**TASK**. In the records below, begin at the line containing "(390, 29): 90" and end at the line containing "Camera: 672 x"; quote every line in that span exactly, including both boundary lines, and no others.

------ RECORD SET

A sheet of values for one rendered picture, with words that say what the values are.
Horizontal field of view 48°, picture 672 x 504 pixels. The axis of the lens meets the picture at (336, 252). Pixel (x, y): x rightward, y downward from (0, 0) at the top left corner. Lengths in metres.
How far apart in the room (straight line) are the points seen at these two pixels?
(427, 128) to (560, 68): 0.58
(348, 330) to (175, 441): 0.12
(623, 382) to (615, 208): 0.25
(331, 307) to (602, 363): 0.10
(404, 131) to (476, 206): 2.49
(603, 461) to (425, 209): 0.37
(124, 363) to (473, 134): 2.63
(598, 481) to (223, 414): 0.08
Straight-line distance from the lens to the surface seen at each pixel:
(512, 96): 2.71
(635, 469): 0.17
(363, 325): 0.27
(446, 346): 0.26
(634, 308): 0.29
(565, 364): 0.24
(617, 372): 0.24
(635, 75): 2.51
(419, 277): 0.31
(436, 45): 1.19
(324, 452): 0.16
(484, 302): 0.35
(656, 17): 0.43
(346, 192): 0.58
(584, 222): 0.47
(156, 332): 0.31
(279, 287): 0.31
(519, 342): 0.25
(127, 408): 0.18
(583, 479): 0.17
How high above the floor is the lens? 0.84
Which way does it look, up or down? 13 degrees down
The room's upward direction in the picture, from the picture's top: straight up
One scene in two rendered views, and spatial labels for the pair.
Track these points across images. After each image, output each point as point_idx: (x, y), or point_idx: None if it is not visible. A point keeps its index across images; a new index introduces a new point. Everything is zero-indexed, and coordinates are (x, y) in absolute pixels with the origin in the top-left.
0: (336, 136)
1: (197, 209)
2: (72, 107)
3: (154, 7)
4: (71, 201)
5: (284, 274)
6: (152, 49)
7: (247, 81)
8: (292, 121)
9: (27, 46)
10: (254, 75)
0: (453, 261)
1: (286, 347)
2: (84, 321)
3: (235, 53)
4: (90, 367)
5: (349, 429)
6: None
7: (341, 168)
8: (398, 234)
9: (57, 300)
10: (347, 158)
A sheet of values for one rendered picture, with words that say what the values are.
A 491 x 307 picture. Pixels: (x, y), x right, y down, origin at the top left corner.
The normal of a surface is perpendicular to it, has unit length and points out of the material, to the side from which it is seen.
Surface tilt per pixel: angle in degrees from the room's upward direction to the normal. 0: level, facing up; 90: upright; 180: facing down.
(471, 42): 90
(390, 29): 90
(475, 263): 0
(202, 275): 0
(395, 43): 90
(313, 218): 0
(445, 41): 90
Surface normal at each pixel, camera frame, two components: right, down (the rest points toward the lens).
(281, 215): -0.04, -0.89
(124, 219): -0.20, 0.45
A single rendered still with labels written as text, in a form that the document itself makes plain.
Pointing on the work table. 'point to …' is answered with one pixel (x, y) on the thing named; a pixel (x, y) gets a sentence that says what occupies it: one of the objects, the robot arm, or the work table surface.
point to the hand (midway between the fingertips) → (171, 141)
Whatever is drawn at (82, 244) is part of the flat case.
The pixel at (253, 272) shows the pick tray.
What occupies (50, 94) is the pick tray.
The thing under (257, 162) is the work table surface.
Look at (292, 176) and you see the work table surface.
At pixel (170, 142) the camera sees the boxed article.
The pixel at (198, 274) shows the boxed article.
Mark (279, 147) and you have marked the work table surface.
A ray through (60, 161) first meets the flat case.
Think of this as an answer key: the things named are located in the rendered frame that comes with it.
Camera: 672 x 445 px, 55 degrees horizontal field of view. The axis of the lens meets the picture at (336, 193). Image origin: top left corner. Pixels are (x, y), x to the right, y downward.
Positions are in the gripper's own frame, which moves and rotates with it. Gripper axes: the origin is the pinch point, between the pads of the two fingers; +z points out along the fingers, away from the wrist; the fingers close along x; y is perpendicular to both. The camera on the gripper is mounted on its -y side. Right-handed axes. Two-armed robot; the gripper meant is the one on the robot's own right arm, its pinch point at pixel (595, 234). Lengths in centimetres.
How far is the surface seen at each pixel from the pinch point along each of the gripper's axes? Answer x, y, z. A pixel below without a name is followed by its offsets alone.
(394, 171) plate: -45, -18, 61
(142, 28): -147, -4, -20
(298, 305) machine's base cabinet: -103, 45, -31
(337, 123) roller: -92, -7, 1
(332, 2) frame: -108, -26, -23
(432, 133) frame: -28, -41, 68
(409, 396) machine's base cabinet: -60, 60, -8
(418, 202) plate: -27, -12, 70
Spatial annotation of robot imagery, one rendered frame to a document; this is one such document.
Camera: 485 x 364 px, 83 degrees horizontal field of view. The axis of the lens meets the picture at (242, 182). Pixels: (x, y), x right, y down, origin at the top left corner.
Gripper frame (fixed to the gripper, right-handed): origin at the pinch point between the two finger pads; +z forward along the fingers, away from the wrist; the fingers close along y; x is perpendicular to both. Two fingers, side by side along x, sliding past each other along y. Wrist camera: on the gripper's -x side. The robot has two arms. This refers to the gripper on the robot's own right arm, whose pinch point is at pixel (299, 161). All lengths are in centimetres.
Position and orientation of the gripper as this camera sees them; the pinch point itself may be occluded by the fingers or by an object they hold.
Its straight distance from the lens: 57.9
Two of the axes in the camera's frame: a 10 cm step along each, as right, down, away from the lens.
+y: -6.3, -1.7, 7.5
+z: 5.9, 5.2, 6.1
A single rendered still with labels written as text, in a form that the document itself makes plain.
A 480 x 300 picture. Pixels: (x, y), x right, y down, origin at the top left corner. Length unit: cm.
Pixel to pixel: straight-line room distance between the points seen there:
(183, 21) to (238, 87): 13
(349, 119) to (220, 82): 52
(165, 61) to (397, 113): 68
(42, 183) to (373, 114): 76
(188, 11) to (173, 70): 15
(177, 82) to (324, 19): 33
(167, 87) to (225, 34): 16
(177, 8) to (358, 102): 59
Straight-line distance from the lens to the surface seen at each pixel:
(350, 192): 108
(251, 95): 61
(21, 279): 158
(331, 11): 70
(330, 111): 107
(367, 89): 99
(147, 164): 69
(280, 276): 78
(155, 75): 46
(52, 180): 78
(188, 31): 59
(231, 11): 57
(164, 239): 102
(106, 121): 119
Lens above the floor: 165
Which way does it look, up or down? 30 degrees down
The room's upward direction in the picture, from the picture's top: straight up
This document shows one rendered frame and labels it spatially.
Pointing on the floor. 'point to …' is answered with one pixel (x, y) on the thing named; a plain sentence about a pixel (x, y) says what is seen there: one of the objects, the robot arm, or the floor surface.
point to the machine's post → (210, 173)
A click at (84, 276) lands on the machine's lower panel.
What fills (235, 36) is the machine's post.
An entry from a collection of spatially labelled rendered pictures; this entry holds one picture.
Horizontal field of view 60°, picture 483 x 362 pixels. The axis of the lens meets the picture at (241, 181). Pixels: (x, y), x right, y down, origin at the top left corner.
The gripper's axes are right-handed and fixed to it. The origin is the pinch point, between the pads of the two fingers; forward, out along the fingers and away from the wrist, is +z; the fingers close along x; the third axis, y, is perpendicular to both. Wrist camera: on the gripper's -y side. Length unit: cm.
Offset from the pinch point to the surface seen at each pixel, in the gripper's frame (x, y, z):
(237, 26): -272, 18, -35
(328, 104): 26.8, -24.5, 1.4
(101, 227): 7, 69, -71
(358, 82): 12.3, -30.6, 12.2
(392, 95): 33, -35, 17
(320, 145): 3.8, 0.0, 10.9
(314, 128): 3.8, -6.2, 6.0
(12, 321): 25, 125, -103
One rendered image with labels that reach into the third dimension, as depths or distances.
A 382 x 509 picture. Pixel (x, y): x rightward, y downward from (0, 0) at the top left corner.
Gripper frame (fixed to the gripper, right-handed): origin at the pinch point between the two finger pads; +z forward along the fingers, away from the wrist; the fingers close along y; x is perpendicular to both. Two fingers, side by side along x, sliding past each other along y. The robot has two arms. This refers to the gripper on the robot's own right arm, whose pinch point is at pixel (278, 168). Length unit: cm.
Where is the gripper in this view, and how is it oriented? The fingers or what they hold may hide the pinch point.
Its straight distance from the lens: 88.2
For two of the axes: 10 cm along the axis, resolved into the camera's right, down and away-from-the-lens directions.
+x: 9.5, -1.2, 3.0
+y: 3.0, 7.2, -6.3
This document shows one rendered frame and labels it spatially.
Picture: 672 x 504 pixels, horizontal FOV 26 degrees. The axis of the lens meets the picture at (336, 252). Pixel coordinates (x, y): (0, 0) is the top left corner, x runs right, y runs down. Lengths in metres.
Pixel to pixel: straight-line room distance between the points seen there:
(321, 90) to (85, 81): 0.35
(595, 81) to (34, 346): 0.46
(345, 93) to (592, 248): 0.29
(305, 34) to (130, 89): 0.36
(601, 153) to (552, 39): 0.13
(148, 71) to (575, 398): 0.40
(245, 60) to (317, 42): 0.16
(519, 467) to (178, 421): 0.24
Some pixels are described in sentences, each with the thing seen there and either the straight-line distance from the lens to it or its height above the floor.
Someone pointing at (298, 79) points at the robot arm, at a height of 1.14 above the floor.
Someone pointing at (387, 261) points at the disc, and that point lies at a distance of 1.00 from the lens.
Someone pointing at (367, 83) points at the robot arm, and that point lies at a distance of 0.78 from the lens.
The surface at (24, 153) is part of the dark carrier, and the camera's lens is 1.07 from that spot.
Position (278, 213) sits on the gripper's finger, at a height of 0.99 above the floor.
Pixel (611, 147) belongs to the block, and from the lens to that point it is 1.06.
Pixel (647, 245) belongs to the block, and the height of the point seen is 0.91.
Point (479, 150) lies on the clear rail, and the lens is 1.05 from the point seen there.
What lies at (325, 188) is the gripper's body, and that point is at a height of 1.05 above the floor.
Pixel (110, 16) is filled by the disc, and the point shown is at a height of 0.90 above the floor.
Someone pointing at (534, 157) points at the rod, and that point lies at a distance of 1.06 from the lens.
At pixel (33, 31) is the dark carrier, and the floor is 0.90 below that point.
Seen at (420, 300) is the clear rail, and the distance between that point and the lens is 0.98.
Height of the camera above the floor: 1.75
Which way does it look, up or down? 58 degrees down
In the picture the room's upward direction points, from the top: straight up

------------

**OUTPUT OF THE EXERCISE**.
(390, 29): 90
(475, 263): 0
(202, 275): 0
(395, 43): 90
(313, 218): 0
(445, 41): 90
Surface normal at each pixel, camera frame, two components: right, down (the rest points toward the lens).
(281, 215): -0.04, -0.89
(124, 219): -0.20, 0.45
A single rendered still with labels written as text, in a form that the document itself makes plain.
Pointing on the work table. 'point to …' is answered with one pixel (x, y) on the thing named; a pixel (x, y) gets a sentence that says what occupies it: one of the objects, the robot arm, or the work table surface.
point to the hand (midway between the fingertips) → (171, 141)
Whatever is drawn at (82, 244) is part of the flat case.
The pixel at (253, 272) shows the pick tray.
What occupies (50, 94) is the pick tray.
The thing under (257, 162) is the work table surface.
Look at (292, 176) and you see the work table surface.
At pixel (170, 142) the camera sees the boxed article.
The pixel at (198, 274) shows the boxed article.
Mark (279, 147) and you have marked the work table surface.
A ray through (60, 161) first meets the flat case.
Think of this as an answer key: the things named are located in the rendered frame that comes with it.
Camera: 672 x 445 px, 55 degrees horizontal field of view. The axis of the lens meets the picture at (336, 193). Image origin: top left corner. Pixels are (x, y), x to the right, y downward.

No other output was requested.